Time-Series Modeling and Decomposition

THE TRADING-DAY COMPONENT

Flow series may be affected by other variations associated with the composition of the calendar. The most important calendar variations are the trading-day variations, which are due to the fact that some days of the week are more important than others. Trading-day variations imply the existence of a daily pattern analogous to the seasonal pattern. However, these daily factors are usually referred to as daily coefficients.

Depending on the socio-economic variable considered, some days may be 60% more important than an average day and other days, 80% less important. If the more important days of the week appear five times in a month (instead of four), the month registers an excess of activity ceteris paribus. If the less important days appear five times, the month records a short-fall. As a result, the monthly tradingday component can cause increase of +8% or -8% (say) between neighbouring months and also between same-months of neighbouring years. The trading-day component is usually considered as negligible and very difficult to estimate in quarterly series.

For the multiplicative, the log-additive and the additive time series decomposition models, the monthly trading-day component is respectively obtained in the following manner

D_{t}=\Sigma_{\tau \in t} d_{\tau} / n_{t} \equiv\left(2800+\Sigma_{\tau \in t 5 \text { times }} d_{\tau}\right) / n_{t}                                    (21.a)

D_{t}=\exp \left(\sum_{\tau \in t} d_{\tau} / n_{t}\right) \equiv \exp \left(\left(\sum_{\tau \in t 5 \text { times }} d_{\tau}\right) / n_{t}\right)                        (21.b)

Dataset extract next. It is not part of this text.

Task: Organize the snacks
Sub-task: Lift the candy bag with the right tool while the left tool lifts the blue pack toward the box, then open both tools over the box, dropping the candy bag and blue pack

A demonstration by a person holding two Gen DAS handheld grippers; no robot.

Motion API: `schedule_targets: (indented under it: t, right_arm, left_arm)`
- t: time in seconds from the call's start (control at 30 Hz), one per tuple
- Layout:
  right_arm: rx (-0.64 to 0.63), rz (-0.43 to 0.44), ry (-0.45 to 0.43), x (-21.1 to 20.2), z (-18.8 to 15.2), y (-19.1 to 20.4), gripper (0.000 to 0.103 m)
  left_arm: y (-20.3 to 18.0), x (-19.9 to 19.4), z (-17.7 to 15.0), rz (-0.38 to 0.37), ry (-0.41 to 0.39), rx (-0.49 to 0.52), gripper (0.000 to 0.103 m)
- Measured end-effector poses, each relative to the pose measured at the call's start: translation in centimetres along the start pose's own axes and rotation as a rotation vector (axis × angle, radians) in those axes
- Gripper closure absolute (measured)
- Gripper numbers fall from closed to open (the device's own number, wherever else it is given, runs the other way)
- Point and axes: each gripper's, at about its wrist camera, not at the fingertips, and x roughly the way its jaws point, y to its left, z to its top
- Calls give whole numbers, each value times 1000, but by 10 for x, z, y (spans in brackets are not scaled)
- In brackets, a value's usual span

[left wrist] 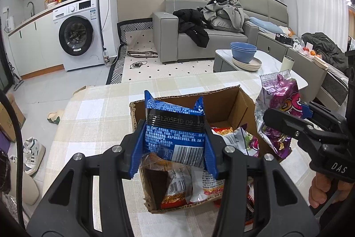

 D_{t}=\Sigma_{\tau \in t} d_{\tau} \equiv\left(\Sigma_{\tau \in t 5 \text { times }} d_{\tau}\right)                                                              (21.c)

where d_{\tau} are the daily coefficients in the month. The preferred option regarding n_{t} is to set it equal to the number of days in month t, so that the length-of-month effect is captured by the multiplicative seasonal factors, except for Februaries. The other option is to set n_{t} equal to 30.4375, so that the multiplicative trading-day component also accounts for the length-of-month effect. The number 2800 in Eq. (21.a) is the sum of the first 28 days of the months expressed in percentage.

Same-month year-ago comparisons are never valid in the presence of trading-day variations, not even as a rule of thumb. For a given set of daily coefficients, there are only 22 different monthly values for the trading-day component, for a given set of daily coefficients: seven values for 31-day months (depending on which day the month starts), seven for 30-day months, seven for 29-day months and one for 28-day months. In other words, there are at most 22 possible arrangements of days in monthly data.